2023-2024 Catalog 
    
    May 08, 2024  
2023-2024 Catalog [ARCHIVED CATALOG]

DRA 132 Stage Movement

Lecture: 2 Lab: 2 Clinic: 0 Credits: 3
This course provides an applied study of selected principles of stage movement for actors. Topics include improvisation, mime, stage combat, clowning, choreography, and masks. Upon completion, students should be able to focus properly on stage, to create characters, and to improvise scenes, perform mimes, fight, clown, juggle, and waltz.

This course has been approved for transfer under the CAA as a premajor and/or elective course requirement.

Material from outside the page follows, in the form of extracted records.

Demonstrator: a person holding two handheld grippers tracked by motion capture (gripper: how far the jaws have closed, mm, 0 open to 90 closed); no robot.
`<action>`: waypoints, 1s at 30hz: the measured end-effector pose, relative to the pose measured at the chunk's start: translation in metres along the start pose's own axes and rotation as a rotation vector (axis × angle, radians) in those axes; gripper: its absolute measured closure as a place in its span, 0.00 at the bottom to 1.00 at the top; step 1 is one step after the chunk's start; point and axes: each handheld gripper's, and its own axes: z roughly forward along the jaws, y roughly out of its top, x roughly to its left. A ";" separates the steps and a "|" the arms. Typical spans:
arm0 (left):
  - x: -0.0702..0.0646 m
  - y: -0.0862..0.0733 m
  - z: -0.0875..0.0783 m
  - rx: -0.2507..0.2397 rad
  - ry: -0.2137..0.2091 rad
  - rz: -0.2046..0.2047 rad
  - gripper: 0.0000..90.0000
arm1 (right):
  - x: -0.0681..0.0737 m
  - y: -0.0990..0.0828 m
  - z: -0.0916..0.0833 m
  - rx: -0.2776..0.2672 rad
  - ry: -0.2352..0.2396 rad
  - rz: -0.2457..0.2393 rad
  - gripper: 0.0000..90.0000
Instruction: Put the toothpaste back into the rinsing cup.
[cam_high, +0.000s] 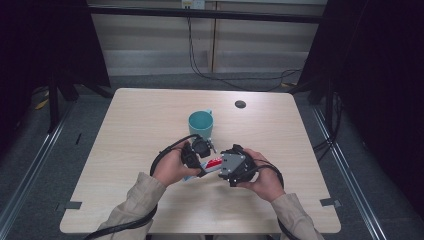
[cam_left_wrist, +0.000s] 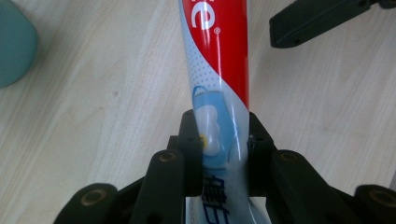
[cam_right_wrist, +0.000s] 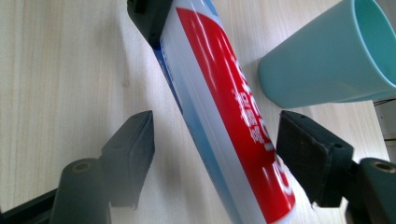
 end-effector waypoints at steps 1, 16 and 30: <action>0.000 0.001 0.001 0.000 -0.002 0.005 0.82 | 0.001 0.000 0.001 0.000 0.002 -0.004 0.33; 0.000 0.003 0.001 -0.034 -0.030 0.007 0.82 | 0.004 0.009 0.007 0.003 0.008 -0.060 0.39; 0.000 0.005 -0.002 -0.047 -0.044 0.021 0.82 | 0.002 0.011 0.005 0.018 0.005 -0.052 0.50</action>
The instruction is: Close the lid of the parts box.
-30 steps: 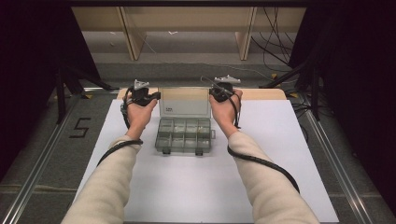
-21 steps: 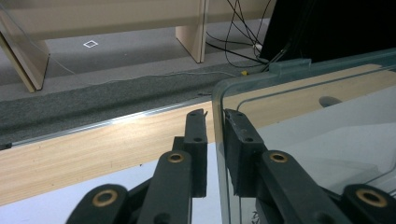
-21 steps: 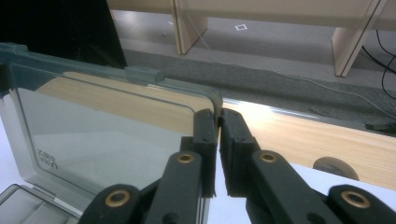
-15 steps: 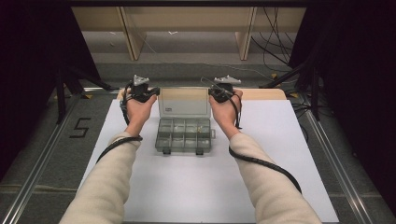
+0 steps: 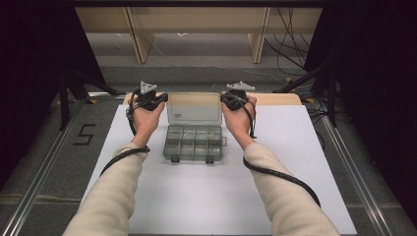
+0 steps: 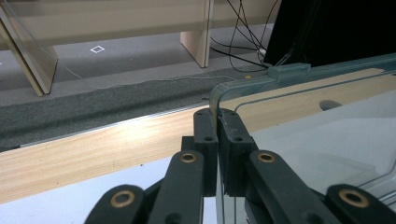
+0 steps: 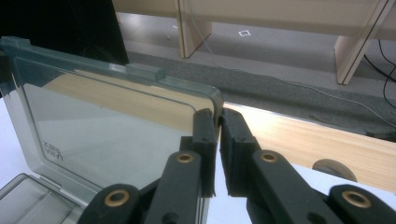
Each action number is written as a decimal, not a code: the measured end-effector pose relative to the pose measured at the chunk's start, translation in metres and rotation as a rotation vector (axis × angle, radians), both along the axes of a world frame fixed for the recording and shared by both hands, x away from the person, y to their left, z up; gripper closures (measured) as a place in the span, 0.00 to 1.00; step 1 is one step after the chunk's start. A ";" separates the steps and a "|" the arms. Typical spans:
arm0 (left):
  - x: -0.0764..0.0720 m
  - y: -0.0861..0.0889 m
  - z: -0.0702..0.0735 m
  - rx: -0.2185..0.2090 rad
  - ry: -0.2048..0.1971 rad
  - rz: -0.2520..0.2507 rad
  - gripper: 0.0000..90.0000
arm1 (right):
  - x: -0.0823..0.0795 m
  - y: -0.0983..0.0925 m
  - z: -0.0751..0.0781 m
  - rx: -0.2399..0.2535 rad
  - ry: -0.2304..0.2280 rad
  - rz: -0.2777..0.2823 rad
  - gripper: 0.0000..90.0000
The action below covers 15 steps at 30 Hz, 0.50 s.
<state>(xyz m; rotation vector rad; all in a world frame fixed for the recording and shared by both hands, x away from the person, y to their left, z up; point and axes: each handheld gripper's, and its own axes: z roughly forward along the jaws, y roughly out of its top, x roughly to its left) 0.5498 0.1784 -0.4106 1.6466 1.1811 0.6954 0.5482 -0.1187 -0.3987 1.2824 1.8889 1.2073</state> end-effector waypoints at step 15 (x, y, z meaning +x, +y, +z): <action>-0.008 0.001 -0.001 0.012 -0.029 -0.010 0.96 | -0.012 -0.001 0.000 0.003 -0.015 0.012 0.95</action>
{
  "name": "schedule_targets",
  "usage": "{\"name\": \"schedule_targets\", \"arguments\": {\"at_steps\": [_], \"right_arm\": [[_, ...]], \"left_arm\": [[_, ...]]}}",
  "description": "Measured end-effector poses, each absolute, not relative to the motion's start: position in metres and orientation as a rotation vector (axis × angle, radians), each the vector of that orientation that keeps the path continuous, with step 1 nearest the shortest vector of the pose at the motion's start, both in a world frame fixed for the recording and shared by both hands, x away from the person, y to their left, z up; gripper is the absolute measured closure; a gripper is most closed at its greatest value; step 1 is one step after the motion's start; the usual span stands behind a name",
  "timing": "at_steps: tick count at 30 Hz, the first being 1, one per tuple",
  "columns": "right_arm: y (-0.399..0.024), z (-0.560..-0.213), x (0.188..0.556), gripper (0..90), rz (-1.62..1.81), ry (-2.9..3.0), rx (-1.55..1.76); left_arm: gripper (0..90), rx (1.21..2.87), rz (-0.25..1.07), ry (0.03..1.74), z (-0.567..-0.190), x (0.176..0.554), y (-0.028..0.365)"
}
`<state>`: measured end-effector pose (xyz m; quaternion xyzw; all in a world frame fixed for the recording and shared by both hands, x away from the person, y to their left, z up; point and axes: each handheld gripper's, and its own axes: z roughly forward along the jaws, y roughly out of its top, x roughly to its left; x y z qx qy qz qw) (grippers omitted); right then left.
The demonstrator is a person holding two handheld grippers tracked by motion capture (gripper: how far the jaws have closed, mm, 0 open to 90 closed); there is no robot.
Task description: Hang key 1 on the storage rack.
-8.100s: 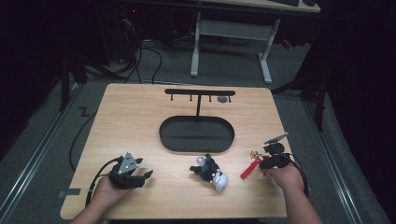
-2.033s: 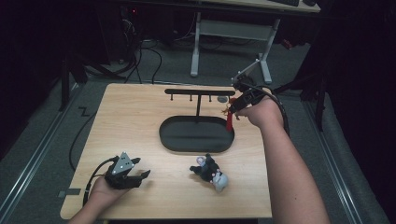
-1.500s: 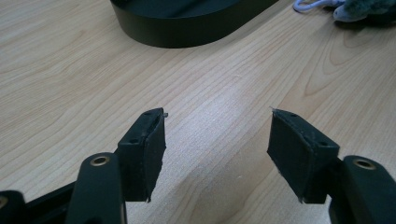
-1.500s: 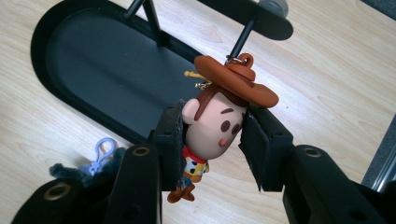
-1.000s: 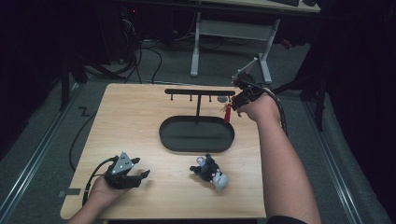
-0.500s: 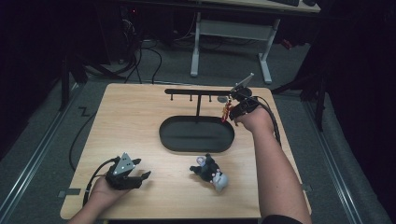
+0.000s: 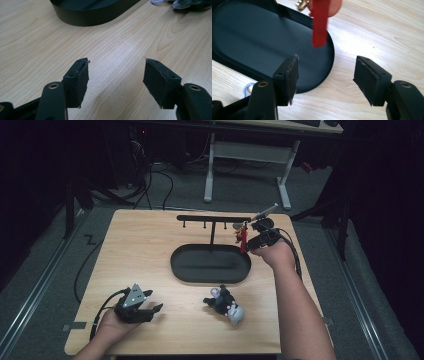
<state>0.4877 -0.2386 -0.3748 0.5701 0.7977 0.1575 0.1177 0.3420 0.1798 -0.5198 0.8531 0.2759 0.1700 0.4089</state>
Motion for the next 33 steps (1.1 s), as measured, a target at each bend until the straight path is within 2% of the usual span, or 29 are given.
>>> {"name": "schedule_targets", "arguments": {"at_steps": [5,13,28,33], "right_arm": [[-0.244,-0.386,0.467,33.7,0.537,2.329,1.662],[-0.246,-0.414,0.425,37.2,0.562,2.305,1.625],[-0.27,-0.493,0.32,37.9,0.873,2.077,1.551],[-0.271,-0.509,0.297,38.1,0.926,2.027,1.519]], "left_arm": [[36.9,2.154,0.426,0.687,-0.52,0.342,0.177],[36.9,2.173,0.42,0.667,-0.52,0.339,0.171],[37.1,2.209,0.394,0.615,-0.523,0.334,0.148],[37.3,2.21,0.385,0.609,-0.524,0.335,0.144]]}}
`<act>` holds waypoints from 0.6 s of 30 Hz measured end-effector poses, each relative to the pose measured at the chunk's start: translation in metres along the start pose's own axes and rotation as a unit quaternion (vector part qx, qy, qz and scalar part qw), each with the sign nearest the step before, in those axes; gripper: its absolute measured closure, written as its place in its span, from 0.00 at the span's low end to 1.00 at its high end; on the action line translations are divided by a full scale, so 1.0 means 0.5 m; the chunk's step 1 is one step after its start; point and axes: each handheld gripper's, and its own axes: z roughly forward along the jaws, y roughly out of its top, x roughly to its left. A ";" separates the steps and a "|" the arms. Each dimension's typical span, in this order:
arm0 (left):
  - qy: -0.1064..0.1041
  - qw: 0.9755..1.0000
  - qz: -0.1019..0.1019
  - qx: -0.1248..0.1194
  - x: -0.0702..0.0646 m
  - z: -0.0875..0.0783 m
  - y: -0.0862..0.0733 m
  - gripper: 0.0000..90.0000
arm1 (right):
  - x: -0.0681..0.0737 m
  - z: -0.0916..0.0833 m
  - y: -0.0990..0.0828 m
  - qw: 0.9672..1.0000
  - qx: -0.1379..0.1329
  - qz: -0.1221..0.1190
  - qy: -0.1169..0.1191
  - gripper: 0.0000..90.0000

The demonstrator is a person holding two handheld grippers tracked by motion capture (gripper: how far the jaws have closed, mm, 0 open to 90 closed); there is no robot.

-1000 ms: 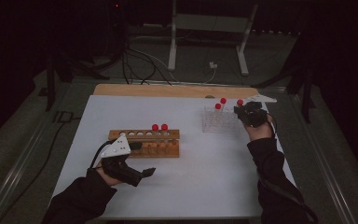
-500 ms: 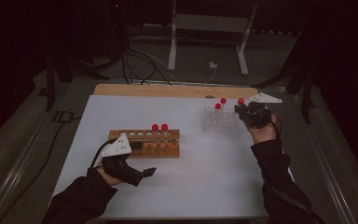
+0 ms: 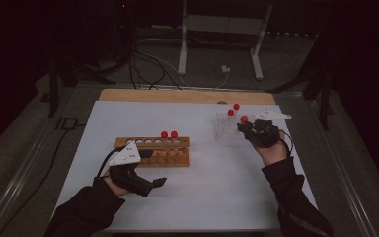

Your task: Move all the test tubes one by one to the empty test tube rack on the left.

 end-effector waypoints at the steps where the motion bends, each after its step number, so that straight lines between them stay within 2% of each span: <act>1: 0.002 1.000 0.001 0.000 0.000 0.001 0.001 0.02 | 0.006 -0.001 -0.002 1.000 0.001 -0.003 0.005 0.83; 6: -0.001 1.000 -0.003 -0.002 -0.001 0.004 0.004 0.02 | 0.039 -0.008 -0.009 0.999 0.005 -0.021 0.026 0.83; 11: -0.002 1.000 0.004 -0.002 -0.005 0.008 0.008 0.02 | 0.077 -0.016 -0.017 0.998 0.006 -0.034 0.050 0.83; 18: -0.006 1.000 0.010 0.000 -0.012 0.016 0.017 0.02 | 0.131 -0.025 -0.025 0.994 0.009 -0.060 0.087 0.83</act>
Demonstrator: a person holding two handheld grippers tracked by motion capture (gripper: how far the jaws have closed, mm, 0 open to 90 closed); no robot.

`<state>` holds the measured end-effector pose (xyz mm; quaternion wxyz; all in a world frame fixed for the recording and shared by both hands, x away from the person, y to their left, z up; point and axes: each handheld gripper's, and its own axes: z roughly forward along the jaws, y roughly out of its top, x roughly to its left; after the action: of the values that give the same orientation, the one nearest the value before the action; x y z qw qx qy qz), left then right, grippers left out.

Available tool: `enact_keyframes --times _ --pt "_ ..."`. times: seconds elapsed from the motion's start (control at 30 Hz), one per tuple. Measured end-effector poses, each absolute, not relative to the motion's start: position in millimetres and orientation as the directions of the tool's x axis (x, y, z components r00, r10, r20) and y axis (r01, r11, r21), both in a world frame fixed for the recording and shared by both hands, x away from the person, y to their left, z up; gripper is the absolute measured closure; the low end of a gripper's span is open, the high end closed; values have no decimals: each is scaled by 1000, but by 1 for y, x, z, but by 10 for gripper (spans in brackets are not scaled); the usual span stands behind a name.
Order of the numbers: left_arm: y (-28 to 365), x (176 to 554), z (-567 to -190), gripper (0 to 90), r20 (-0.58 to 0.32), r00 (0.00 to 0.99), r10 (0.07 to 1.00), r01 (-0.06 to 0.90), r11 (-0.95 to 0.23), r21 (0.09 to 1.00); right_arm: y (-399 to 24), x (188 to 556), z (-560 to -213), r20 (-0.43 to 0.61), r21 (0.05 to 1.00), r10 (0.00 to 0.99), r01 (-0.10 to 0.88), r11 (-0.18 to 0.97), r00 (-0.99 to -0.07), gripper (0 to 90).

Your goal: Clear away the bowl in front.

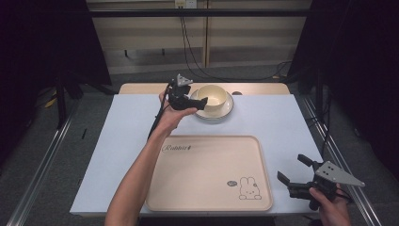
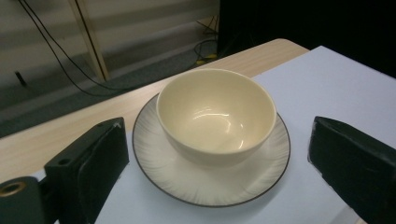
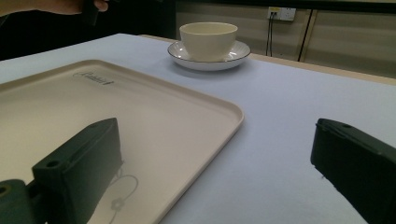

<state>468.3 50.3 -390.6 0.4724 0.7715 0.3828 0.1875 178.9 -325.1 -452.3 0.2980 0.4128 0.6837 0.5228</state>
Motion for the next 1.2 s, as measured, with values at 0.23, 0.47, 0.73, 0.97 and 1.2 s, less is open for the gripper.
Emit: enact_keyframes --times 0.23,0.47,0.73,0.97,1.2 --pt "44 488 -394 65 -79 605 792 428 -240 871 -325 178 -452 27 961 876 255 110 -481 16" --pt "40 507 -402 82 -80 584 807 434 -227 872 -325 179 -453 22 960 874 255 117 -485 17" --pt "28 526 -418 176 -84 551 830 512 -257 819 -325 179 -453 20 960 870 252 121 -492 18" --pt "23 535 -422 202 -66 544 837 551 -296 780 -324 179 -453 8 959 872 250 131 -489 19" --pt "18 546 -430 216 -78 521 850 598 -299 743 -323 178 -454 2 958 869 249 140 -496 19"
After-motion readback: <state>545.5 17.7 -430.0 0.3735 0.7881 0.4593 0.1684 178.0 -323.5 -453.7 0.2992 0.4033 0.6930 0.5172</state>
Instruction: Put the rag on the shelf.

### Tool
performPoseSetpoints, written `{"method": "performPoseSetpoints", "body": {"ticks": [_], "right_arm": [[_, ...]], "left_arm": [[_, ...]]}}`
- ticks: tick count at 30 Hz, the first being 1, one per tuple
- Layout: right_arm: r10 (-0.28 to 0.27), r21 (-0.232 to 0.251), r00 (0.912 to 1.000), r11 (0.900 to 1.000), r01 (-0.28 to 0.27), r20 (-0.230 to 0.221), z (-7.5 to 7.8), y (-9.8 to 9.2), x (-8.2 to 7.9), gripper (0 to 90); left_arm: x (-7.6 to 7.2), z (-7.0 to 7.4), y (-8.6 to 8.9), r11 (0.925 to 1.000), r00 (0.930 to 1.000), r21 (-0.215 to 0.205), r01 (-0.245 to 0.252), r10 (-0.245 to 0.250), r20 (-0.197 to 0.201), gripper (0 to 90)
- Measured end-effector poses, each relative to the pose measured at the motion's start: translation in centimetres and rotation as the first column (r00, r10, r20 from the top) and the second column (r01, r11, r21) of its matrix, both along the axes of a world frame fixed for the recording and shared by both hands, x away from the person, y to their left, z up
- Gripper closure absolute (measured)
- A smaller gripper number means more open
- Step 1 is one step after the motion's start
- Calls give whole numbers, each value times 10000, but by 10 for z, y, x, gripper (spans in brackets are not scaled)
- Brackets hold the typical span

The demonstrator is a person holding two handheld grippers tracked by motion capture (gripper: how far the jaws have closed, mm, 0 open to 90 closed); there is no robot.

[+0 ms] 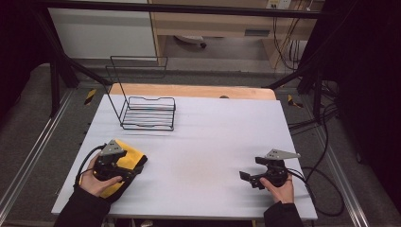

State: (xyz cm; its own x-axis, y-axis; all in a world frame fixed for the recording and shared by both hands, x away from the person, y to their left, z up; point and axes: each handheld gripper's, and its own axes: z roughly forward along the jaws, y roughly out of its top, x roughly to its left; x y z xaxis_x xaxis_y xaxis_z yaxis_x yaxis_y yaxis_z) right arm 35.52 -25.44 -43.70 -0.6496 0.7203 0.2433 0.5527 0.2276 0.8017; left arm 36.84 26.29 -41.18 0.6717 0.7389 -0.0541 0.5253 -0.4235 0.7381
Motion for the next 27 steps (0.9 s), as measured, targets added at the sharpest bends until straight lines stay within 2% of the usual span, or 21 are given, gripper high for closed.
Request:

Co-requisite(s): DRA 111.  
Course is typically offered in Spring (when offered).
Student Learning Outcomes (SLOs)
At the completion of the course, the students should be able to do the following:

  1. Demonstrate the basic principles of mime by applying them, after classroom practice, in a 2-3 minute self-generated solo performance piece with specific storytelling guidelines, accompanied by a written scenario of all actions.
  2. Identify improvement in hand-eye coordination and concentration by juggling three balls for at least 10 seconds in front of an audience of peers.
  3. Safely and accurately illustrate, with a partner, at least 5 specified acts of hand-to-hand stage violence in the context of a piece of choreography created by the instructor and performed for an audience of peers.
  4. Discover the necessity for economy and control of physical gesture through the strict and specific limitation of movements in the performance of a memorized Shakespeare sonnet before an audience of peers.
  5. Explore an expanded range of specific movement possibilities through instructor- guided specific improvisations using masks and improvisation exercises created by Viola Spolin.
  6. Determine the extent of enhanced flexibility and physical control through regularly practiced, in-class goal-oriented stretch and flexibility exercises (such as placing the palms on the floor without bending the knees).  
  7. Apply specific relaxation and tension-release techniques to every in class performance project and exercise, such as rehearsing all stage combat scenes in slow motion.
  8. Create a non-speaking, 3-4 minute physically focused storytelling performance piece incorporating any combination of mime, juggling, mask work, stage combat, and physical improvisation, to be performed for an audience.